What is expected -
The reply should match the listing below character for character, except that no image is carried over.

Extracted records -
Start of Block

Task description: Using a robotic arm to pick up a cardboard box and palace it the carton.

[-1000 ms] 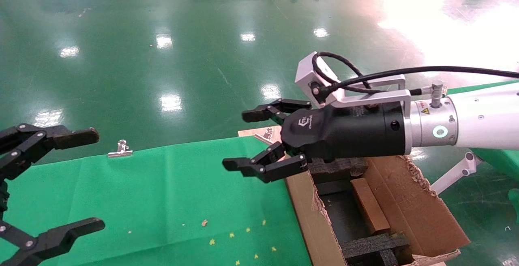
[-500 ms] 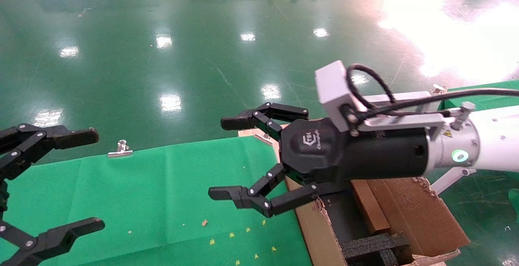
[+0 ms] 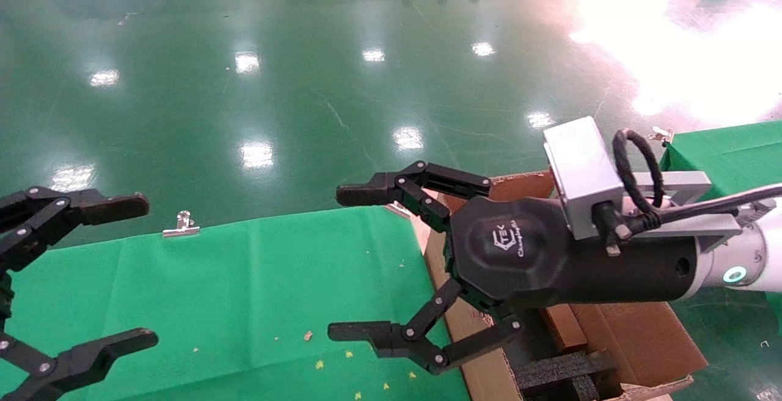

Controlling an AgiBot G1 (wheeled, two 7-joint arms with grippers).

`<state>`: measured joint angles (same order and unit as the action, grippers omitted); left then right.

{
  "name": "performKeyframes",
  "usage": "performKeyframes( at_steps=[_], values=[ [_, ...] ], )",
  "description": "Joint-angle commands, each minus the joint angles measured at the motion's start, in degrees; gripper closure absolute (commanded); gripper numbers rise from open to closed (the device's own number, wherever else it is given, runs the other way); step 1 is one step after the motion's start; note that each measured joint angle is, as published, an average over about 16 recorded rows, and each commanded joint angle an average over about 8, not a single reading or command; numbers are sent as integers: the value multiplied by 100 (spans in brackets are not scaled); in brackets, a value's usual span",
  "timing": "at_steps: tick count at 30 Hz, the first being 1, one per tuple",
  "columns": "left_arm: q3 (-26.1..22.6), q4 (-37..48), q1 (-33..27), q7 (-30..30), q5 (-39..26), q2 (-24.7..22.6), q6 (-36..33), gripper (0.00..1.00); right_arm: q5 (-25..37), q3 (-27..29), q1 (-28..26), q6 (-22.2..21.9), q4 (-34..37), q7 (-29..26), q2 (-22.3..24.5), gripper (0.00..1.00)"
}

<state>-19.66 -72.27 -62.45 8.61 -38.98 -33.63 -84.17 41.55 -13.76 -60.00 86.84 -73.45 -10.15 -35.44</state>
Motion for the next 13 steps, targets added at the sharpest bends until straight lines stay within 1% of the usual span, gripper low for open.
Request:
performKeyframes(
  at_steps=[1, 13],
  values=[
    [0, 0, 0, 0, 1, 0, 0, 0, -10, 63, 45, 34, 4, 16, -14, 0],
    [0, 0, 0, 0, 1, 0, 0, 0, 7, -116, -79, -57, -4, -33, 20, 0]
  ],
)
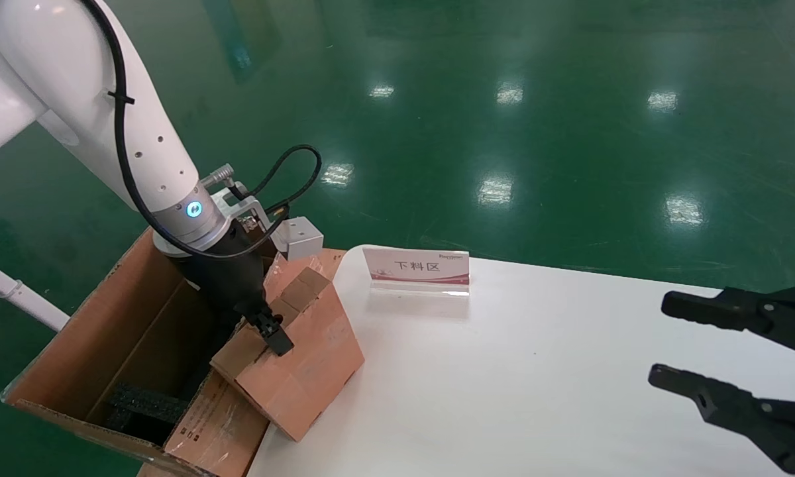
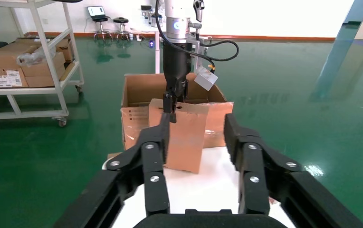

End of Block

Answer section -
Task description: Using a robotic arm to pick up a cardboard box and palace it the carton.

[-1000 ms] 
[-500 ms] 
[+0 ms] 

Controlling an AgiBot G1 (wheeled, two 7-joint arms with grippers).

`<state>`: measured joint angles (same order and unit as the action, grippers omitted); left then right.

{
  "name": "performKeyframes",
  "usage": "performKeyframes( at_steps=[_], values=[ [_, ...] ], )",
  "description": "Joint-angle commands, each minus the joint angles measured at the motion's start, in degrees; gripper closure absolute (commanded); gripper numbers rise from open to closed (the device's own number, wherever else it is given, runs the other way); step 1 is one step after the motion's start; note that each measured joint angle is, as published, an average over about 16 recorded rows, and each commanded joint angle an average over about 8, not a single reading or command; numbers are sent as integers: the value multiplied by 100 (spans in brackets are not scaled); in brackets, a value's usual span",
  "timing": "at_steps: tick count at 30 Hz, the first being 1, one per tuple",
  "columns": "left_arm: q3 (-26.1..22.6), q4 (-37..48), q1 (-33..27), q7 (-30..30), q5 (-39..26), q2 (-24.7..22.6), q6 (-36..33), gripper (0.00..1.00); right_arm: q5 (-25..37), q3 (-27..29), q1 (-28..26), q6 (-22.2..21.9), q4 (-34..37), q7 (-29..26), q2 (-22.3..24.5), gripper (0.00..1.00)"
}

<state>-19.66 -72.27 -62.45 8.61 -38.98 -33.63 -84.17 41.55 -13.76 -60.00 86.84 -73.45 -10.15 -35.44</state>
Motion for the next 13 steps, targets added at the sharpest bends until straight lines stay within 1% of the usual span, gripper low for open.
Request:
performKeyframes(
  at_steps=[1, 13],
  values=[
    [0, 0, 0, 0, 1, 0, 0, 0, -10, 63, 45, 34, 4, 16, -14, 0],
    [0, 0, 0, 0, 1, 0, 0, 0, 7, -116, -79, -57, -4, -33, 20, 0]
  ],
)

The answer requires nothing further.